Cette femme qui fuit est en train de tomber socialement. Progressivement. Faut-il pourtant en conclure, comme l’avance Sjef Houppermans – cf chroniques précédentes – que Un an cloue au pilori les excès de la société postcapitaliste ? Je trouve que le commentaire est trop catégorique même si, en effet, l’auteur fait, comme d’habitude, quelques références à la société contemporaine en particulier lorsqu’il évoque les arrêts interdisant la mendicité.
Puis il advient que, dans nombre de municipalités, les citoyens moins que les élus se lassèrent de voir des vagabonds, souvent accompagnés d'animaux familiers, investir leurs cités bien peignées, vaguer dans leurs parcs, leurs centres commerciaux, leurs quartiers piétonniers, vendre leurs magazines misérables aux terrasses de leurs si jolies brasseries.
Victoire va commettre elle aussi quelques vols avec des personnages que l’on retrouve aussi par « couples ». Citons ici Gore-Tex et Lampoule – encore un questionnement sur l’identité dans nos sociétés – ou encore Castel et Zero Mostel Poussin (tous deux exilés à la campagne après avoir été licenciés de leur entreprise de composants électriques) en face desquels Victoire se retrouve à la suite d’un accident.
Castel et Poussin répondaient tous deux au prénom de Jean-Pierre donc il serait plus simple, envisagea Poussin tout en remontant l'oreiller de Victoire à son réveil suivant, pendant que Castel faisait cuire le lapin, de nous appeler plutôt par nos noms.
Plus tard, Victoire tombera à nouveau sur Gérard et Louis-Philippe qui lui annonce la fin de l’affaire Félix.
Nous retrouvons, nous, lecteurs, les références désormais connues au jazz…
L'installation quadriphonique délivrait, réglée au plus près, des arrangements de Jimmy Giuffre dans une odeur de cachou, de tabac de Virginie où s'immisçait un lointain parfum de femme disparue.
… ou encore à la rue de Rome :
Elle prit encore à gauche dans la rue de Rome qu'elle descendit, coups d'œil aux violons dans les vitrines, jusqu'à la gare.
La fin du roman est aussi la fin de la chute pour Victoire. L’auteur montre une nouvelle fois qu’il accorde une attention toute particulière au problème d’identité. Car Félix réapparaît, comme si de rien n’était. Et Jean Echenoz nous le remet en scène en un claquement de doigt, sans que jamais cela ne soit choquant. Comme si cette réapparition était on ne peut plus naturelle. Comme s’il tenait à rappeler avec humour la toute puissance de l’écrivain :
Victoire, souriant à Hélène, s'abstint de demander à Félix comment il n'était pas mort, ce qui eût risqué d'infléchir l'ambiance, et préféra commander un blanc sec.

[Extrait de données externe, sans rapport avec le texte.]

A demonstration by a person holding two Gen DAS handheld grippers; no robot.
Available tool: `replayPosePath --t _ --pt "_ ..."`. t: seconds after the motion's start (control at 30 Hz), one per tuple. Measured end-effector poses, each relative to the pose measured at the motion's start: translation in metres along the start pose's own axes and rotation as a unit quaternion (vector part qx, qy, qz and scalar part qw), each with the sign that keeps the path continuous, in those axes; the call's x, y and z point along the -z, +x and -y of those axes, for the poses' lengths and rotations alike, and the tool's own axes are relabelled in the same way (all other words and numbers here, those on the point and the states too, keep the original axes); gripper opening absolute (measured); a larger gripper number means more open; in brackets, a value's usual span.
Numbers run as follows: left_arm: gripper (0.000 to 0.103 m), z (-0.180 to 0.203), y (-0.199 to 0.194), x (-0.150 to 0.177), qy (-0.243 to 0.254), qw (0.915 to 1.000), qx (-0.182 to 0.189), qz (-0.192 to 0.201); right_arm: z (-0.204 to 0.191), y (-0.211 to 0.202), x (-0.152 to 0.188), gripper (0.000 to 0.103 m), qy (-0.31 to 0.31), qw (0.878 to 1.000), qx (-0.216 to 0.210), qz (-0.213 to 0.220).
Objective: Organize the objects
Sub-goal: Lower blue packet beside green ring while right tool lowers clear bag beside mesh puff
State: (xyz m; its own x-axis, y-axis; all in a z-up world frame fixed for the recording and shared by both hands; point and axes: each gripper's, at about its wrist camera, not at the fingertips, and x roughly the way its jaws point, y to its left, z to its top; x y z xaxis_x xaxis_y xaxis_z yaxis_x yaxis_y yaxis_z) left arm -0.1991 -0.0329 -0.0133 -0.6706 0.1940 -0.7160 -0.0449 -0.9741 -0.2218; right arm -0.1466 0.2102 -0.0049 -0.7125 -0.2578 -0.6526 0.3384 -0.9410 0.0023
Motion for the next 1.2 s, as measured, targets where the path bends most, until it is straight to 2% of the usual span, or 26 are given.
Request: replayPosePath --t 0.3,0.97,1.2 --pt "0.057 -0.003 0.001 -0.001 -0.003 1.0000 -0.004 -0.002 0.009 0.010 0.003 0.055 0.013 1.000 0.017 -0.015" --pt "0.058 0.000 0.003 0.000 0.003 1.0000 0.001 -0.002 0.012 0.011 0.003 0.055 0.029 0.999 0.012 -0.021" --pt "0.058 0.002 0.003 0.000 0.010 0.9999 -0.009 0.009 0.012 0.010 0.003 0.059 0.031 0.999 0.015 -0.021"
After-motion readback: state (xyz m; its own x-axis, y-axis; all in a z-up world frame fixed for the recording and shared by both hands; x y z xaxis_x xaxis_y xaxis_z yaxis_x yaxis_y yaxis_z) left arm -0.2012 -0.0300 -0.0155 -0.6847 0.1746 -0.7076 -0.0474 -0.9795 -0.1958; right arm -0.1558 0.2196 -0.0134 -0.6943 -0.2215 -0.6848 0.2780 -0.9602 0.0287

Avec Jarry, j’ai découvert que la manière d’écrire était au moins aussi efficace que le récit dit Jean Echenoz dans Le Magazine littéraire – N°453 -.

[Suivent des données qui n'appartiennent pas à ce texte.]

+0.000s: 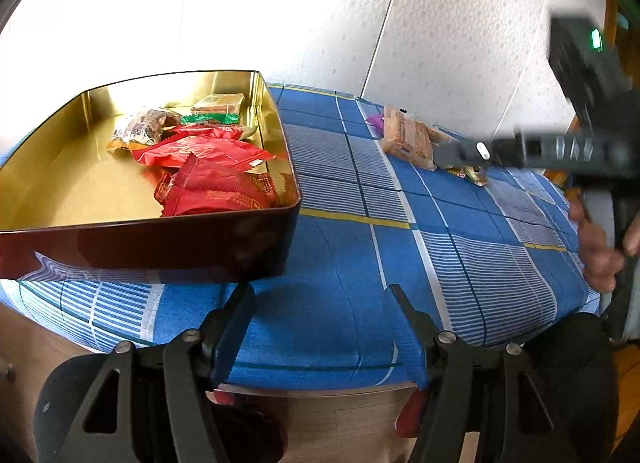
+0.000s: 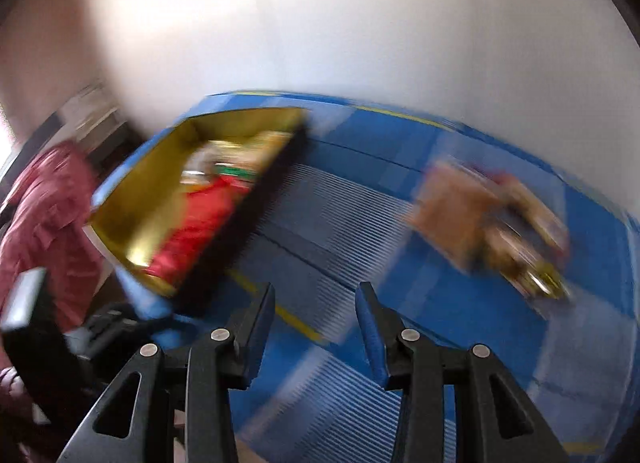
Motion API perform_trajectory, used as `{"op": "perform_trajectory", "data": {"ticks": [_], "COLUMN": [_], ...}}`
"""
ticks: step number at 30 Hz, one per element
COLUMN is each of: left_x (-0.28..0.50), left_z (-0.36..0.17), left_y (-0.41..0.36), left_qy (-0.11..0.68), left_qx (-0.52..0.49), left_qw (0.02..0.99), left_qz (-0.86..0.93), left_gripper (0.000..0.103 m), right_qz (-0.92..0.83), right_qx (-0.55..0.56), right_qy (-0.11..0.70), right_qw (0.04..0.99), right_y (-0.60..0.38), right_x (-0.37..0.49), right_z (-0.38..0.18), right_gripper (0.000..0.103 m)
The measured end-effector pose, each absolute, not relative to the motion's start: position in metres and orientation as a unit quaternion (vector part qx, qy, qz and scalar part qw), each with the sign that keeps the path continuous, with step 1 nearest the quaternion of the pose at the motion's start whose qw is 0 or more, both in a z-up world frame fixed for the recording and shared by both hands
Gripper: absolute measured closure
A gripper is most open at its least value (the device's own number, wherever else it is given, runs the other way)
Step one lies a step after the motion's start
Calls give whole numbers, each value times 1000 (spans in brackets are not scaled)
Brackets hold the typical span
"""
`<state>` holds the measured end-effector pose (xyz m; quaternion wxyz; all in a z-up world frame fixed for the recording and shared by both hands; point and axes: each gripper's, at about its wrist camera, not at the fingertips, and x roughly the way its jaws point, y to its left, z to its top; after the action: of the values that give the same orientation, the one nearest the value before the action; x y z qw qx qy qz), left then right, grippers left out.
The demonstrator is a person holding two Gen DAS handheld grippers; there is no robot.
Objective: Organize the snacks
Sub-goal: 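Grasp the clear cake bag with the left gripper and lift it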
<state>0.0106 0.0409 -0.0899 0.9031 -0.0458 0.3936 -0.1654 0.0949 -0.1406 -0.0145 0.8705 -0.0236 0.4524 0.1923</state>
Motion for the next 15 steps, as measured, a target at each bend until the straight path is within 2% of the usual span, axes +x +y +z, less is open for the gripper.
{"op": "perform_trajectory", "data": {"ticks": [7, 15], "left_x": [10, 9], "left_z": [-91, -89], "left_y": [36, 31], "left_qy": [392, 405], "left_qx": [-27, -10], "left_qw": [905, 901], "left_qz": [-161, -153], "left_gripper": [34, 34], "right_qz": [61, -10], "right_qx": [38, 59], "right_qy": [456, 430], "right_qw": [887, 901], "right_y": [-217, -251], "right_x": [86, 76], "right_z": [-43, -60], "right_gripper": [61, 61]}}
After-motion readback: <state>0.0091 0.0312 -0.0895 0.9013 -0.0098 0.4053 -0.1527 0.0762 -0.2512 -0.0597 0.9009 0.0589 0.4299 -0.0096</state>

Nous en avons là encore une preuve éclatante.
Je rejoins Sjef Houppermans lorsqu'il écrit que ce livre est davantage un témoignage qu'une biographie. Un témoignage de respect pour le patron historique des éditions de Minuit dont nous avons ici, indirectement, un aperçu de la personnalité :
Il donne des ordres et se permet d'imaginer qu'on ne les exécute pas.
Au fil des pages, on obtient quelques détails liés à la sortie de livres de Jean Echenoz. L'auteur raconte par exemple que, pour Cherokee, il a reçu de nombreuses lettres de protestation d'orthodoxes russes fréquentant la rue Daru. On n'apprendra pas grand chose sur la rencontre avec Beckett mais là n'est le plus important.
Je trouve en effet que l'humilité de Jean Echenoz apparaît pleinement ici. Ses premiers pas dans la maison d'édition parisienne sont racontés sans artifice, sans volonté, a priori, de refaire l'histoire. Il y a des hésitations, de la peur, de l'admiration, de la déception, de la joie. Il est fait aussi mention d'autres hommes de lettres dont j'aime les romans, comme Jean-Philippe Toussaint.
Si j'utilise ce mot d'hommes de lettres, c'est à dessin. On apprend en effet ici que Jean Echenoz n'aime pas le mot d'écrivain.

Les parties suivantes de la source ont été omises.